* **Assigned task**
Output every line below exactly.

Start of Input data

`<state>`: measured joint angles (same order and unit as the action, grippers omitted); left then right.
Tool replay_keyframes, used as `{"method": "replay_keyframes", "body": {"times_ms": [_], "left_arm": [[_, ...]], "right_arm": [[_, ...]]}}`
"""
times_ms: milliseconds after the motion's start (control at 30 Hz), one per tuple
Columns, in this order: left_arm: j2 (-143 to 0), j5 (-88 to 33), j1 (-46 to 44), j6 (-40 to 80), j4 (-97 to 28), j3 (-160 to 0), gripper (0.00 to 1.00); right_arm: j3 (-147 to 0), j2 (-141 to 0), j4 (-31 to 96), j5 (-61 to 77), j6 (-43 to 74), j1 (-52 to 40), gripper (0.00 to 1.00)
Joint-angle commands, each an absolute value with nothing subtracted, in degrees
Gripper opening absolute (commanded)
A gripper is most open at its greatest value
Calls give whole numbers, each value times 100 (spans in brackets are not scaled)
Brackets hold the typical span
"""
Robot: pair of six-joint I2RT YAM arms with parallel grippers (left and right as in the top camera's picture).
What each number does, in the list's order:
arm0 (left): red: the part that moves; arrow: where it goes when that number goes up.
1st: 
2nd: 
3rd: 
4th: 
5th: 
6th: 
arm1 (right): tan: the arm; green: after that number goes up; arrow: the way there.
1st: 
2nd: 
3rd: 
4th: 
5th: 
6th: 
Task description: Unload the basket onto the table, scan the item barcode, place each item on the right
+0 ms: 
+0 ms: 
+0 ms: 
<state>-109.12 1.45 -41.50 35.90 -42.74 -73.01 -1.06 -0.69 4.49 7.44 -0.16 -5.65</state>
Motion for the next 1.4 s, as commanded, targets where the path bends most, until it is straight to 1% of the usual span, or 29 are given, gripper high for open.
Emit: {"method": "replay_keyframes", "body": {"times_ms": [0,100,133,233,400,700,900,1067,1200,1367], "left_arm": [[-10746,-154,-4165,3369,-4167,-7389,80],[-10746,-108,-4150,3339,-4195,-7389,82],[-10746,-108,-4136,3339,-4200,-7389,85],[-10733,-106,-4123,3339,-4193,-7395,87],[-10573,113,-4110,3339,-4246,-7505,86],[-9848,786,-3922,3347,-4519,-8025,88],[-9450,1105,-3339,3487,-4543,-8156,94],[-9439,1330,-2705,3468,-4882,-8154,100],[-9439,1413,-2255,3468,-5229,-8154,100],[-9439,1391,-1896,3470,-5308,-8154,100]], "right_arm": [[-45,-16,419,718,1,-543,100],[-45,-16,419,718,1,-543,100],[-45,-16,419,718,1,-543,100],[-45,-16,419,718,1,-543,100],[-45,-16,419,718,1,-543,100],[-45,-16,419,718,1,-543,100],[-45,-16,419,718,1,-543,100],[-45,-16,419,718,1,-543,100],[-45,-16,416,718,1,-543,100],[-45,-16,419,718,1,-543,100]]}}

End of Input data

* **Answer section**
`<state>`: measured joint angles (same order and unit as the action, grippers omitted); left then right.
Tool replay_keyframes, used as `{"method": "replay_keyframes", "body": {"times_ms": [_], "left_arm": [[_, ...]], "right_arm": [[_, ...]]}}`
"""
times_ms: milliseconds after the motion's start (control at 30 Hz), one per tuple
Columns, in this order: left_arm: j2 (-143 to 0), j5 (-88 to 33), j1 (-46 to 44), j6 (-40 to 80), j4 (-97 to 28), j3 (-160 to 0), gripper (0.00 to 1.00); right_arm: j3 (-147 to 0), j2 (-141 to 0), j4 (-31 to 96), j5 (-61 to 77), j6 (-43 to 74), j1 (-52 to 40), gripper (0.00 to 1.00)
Joint-angle commands, each an absolute value with nothing subtracted, in degrees
Gripper opening absolute (commanded)
A gripper is most open at its greatest value
Calls give whole numbers, each value times 100 (spans in brackets are not scaled)
Brackets hold the typical span
"""
Robot: pair of six-joint I2RT YAM arms with parallel grippers (left and right as in the top camera's picture).
What each number does, in the list's order:
arm0 (left): red: the part that moves; arrow: where it goes when that number goes up.
1st: 
2nd: 
3rd: 
4th: 
5th: 
6th: 
arm1 (right): tan: the arm; green: after that number goes up; arrow: the way there.
1st: 
2nd: 
3rd: 
4th: 
5th: 
6th: 
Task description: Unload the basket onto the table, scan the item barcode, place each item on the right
+0 ms: 
+0 ms: 
+0 ms: 
<state>-109.12 1.45 -41.50 35.90 -42.74 -73.01 -1.06 -0.69 4.49 7.44 -0.16 -5.65</state>
Motion for the next 1.4 s, as commanded, targets where the path bends most, until it is straight to 1% of the usual span, or 29 are given, gripper high for open.
Emit: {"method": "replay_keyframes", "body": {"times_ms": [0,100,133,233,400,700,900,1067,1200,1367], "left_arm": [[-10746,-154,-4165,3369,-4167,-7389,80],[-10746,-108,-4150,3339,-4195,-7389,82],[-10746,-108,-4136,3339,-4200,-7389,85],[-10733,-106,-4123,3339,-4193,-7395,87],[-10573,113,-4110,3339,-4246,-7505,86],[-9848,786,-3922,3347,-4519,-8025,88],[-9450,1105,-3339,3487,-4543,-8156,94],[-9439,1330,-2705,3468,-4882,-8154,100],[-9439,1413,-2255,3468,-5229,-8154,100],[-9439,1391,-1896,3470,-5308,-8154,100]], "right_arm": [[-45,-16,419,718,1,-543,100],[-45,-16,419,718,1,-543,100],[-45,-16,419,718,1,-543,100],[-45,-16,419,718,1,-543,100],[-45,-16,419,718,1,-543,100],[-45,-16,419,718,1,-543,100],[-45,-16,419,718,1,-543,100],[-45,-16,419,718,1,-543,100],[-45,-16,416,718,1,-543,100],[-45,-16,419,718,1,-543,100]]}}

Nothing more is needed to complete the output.